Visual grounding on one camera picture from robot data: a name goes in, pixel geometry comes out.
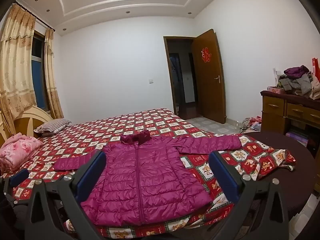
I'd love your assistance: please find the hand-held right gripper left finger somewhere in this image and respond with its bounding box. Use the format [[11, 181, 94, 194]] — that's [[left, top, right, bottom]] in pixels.
[[25, 151, 107, 240]]

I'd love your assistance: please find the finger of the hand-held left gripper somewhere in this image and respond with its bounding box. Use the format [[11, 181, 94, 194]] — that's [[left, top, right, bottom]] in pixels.
[[2, 169, 30, 205]]

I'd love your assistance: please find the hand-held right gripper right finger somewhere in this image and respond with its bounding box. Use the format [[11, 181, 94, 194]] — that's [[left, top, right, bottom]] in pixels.
[[209, 151, 289, 240]]

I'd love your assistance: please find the magenta puffer jacket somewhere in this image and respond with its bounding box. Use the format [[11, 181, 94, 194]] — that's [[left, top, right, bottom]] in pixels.
[[52, 131, 242, 227]]

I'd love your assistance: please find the clothes heap on floor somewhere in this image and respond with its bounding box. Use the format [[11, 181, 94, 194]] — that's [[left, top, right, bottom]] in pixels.
[[240, 116, 262, 133]]

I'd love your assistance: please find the grey clothes pile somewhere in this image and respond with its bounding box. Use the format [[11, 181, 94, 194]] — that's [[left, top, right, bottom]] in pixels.
[[276, 71, 320, 99]]

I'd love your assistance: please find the pink folded quilt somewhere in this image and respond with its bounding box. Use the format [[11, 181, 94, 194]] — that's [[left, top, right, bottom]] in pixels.
[[0, 134, 43, 174]]

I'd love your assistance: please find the wooden bed headboard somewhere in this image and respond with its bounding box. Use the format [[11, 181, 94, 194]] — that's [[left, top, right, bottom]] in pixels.
[[0, 105, 54, 145]]

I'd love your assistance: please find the striped pillow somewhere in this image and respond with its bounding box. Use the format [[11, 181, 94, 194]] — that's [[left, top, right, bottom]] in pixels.
[[34, 119, 72, 137]]

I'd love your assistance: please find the dark brown round cover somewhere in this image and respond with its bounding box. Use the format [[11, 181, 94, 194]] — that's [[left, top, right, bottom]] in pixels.
[[246, 130, 317, 220]]

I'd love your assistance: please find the wooden dresser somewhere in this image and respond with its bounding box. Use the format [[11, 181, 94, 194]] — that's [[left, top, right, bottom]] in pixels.
[[260, 90, 320, 150]]

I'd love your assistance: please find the red bear-print bed blanket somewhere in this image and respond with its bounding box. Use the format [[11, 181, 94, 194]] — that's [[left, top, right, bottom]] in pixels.
[[0, 108, 297, 240]]

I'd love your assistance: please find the brown wooden door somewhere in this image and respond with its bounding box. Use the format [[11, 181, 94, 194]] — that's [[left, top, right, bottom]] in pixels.
[[192, 29, 227, 124]]

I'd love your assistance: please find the purple storage box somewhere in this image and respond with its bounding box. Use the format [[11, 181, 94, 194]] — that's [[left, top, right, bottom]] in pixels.
[[285, 127, 310, 147]]

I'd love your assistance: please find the window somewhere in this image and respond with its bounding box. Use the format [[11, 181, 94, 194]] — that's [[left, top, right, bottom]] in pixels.
[[31, 30, 48, 112]]

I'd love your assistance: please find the narrow beige floral curtain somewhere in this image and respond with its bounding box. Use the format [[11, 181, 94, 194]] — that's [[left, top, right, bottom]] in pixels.
[[44, 28, 64, 119]]

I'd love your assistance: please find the wide beige floral curtain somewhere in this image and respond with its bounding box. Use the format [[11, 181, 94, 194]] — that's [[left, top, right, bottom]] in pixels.
[[0, 2, 38, 135]]

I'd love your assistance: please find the white box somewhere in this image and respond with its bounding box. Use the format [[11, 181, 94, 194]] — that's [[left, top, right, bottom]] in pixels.
[[272, 67, 284, 88]]

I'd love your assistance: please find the red paper door decoration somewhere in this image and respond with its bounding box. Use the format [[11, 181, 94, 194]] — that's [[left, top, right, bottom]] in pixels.
[[201, 46, 212, 62]]

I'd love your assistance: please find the purple garment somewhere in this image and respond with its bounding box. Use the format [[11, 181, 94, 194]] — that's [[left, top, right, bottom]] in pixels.
[[284, 65, 310, 79]]

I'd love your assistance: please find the red bag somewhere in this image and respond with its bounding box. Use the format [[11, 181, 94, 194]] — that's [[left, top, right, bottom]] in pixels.
[[311, 57, 320, 82]]

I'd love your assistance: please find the dark curtain rod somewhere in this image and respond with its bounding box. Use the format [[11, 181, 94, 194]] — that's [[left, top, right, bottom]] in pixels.
[[14, 1, 55, 32]]

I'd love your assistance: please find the brown door frame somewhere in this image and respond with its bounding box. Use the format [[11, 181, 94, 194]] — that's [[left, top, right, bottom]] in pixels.
[[163, 36, 194, 117]]

==============================

→ **WHAT THE TASK REQUIRES**:
Copy out every line above without change, dropping the pictures.

→ **SOLUTION TO THE EXERCISE**:
Visual grounding on one camera picture from robot data: a name goes in, pixel geometry comes out.
I'd love your assistance: please find the hand-held right gripper left finger somewhere in this image and respond with its bounding box. Use the format [[11, 181, 94, 194]] — that's [[left, top, right, bottom]] in pixels.
[[25, 151, 107, 240]]

I'd love your assistance: please find the finger of the hand-held left gripper somewhere in this image and respond with its bounding box. Use the format [[11, 181, 94, 194]] — that's [[left, top, right, bottom]] in pixels.
[[2, 169, 30, 205]]

I'd love your assistance: please find the hand-held right gripper right finger somewhere in this image and respond with its bounding box. Use the format [[11, 181, 94, 194]] — that's [[left, top, right, bottom]] in pixels.
[[209, 151, 289, 240]]

I'd love your assistance: please find the magenta puffer jacket somewhere in this image and respond with its bounding box. Use the format [[11, 181, 94, 194]] — that's [[left, top, right, bottom]] in pixels.
[[52, 131, 242, 227]]

I'd love your assistance: please find the clothes heap on floor somewhere in this image and respond with its bounding box. Use the format [[11, 181, 94, 194]] — that's [[left, top, right, bottom]] in pixels.
[[240, 116, 262, 133]]

I'd love your assistance: please find the grey clothes pile somewhere in this image and respond with its bounding box. Use the format [[11, 181, 94, 194]] — that's [[left, top, right, bottom]] in pixels.
[[276, 71, 320, 99]]

I'd love your assistance: please find the pink folded quilt somewhere in this image and respond with its bounding box. Use the format [[11, 181, 94, 194]] — that's [[left, top, right, bottom]] in pixels.
[[0, 134, 43, 174]]

I'd love your assistance: please find the wooden bed headboard somewhere in this image and respond with its bounding box. Use the format [[11, 181, 94, 194]] — that's [[left, top, right, bottom]] in pixels.
[[0, 105, 54, 145]]

I'd love your assistance: please find the striped pillow somewhere in this image and respond with its bounding box. Use the format [[11, 181, 94, 194]] — that's [[left, top, right, bottom]] in pixels.
[[34, 119, 72, 137]]

I'd love your assistance: please find the dark brown round cover somewhere in this image and respond with its bounding box. Use the format [[11, 181, 94, 194]] — that's [[left, top, right, bottom]] in pixels.
[[246, 130, 317, 220]]

I'd love your assistance: please find the wooden dresser somewhere in this image and respond with its bounding box. Use the format [[11, 181, 94, 194]] — that's [[left, top, right, bottom]] in pixels.
[[260, 90, 320, 150]]

I'd love your assistance: please find the red bear-print bed blanket somewhere in this image and respond with its bounding box. Use the format [[11, 181, 94, 194]] — that's [[left, top, right, bottom]] in pixels.
[[0, 108, 297, 240]]

I'd love your assistance: please find the brown wooden door somewhere in this image and respond with its bounding box. Use the format [[11, 181, 94, 194]] — that's [[left, top, right, bottom]] in pixels.
[[192, 29, 227, 124]]

I'd love your assistance: please find the purple storage box somewhere in this image and respond with its bounding box. Use the format [[11, 181, 94, 194]] — that's [[left, top, right, bottom]] in pixels.
[[285, 127, 310, 147]]

I'd love your assistance: please find the window somewhere in this image and respond with its bounding box. Use the format [[11, 181, 94, 194]] — that's [[left, top, right, bottom]] in pixels.
[[31, 30, 48, 112]]

I'd love your assistance: please find the narrow beige floral curtain somewhere in this image and respond with its bounding box. Use the format [[11, 181, 94, 194]] — that's [[left, top, right, bottom]] in pixels.
[[44, 28, 64, 119]]

I'd love your assistance: please find the wide beige floral curtain somewhere in this image and respond with its bounding box. Use the format [[11, 181, 94, 194]] — that's [[left, top, right, bottom]] in pixels.
[[0, 2, 38, 135]]

I'd love your assistance: please find the white box somewhere in this image and respond with its bounding box. Use the format [[11, 181, 94, 194]] — that's [[left, top, right, bottom]] in pixels.
[[272, 67, 284, 88]]

I'd love your assistance: please find the red paper door decoration somewhere in this image and respond with its bounding box. Use the format [[11, 181, 94, 194]] — that's [[left, top, right, bottom]] in pixels.
[[201, 46, 212, 62]]

I'd love your assistance: please find the purple garment somewhere in this image and respond with its bounding box. Use the format [[11, 181, 94, 194]] — that's [[left, top, right, bottom]] in pixels.
[[284, 65, 310, 79]]

I'd love your assistance: please find the red bag somewhere in this image and respond with its bounding box. Use the format [[11, 181, 94, 194]] — that's [[left, top, right, bottom]] in pixels.
[[311, 57, 320, 82]]

I'd love your assistance: please find the dark curtain rod somewhere in this image and respond with its bounding box. Use the format [[11, 181, 94, 194]] — that's [[left, top, right, bottom]] in pixels.
[[14, 1, 55, 32]]

I'd love your assistance: please find the brown door frame somewhere in this image and respond with its bounding box. Use the format [[11, 181, 94, 194]] — that's [[left, top, right, bottom]] in pixels.
[[163, 36, 194, 117]]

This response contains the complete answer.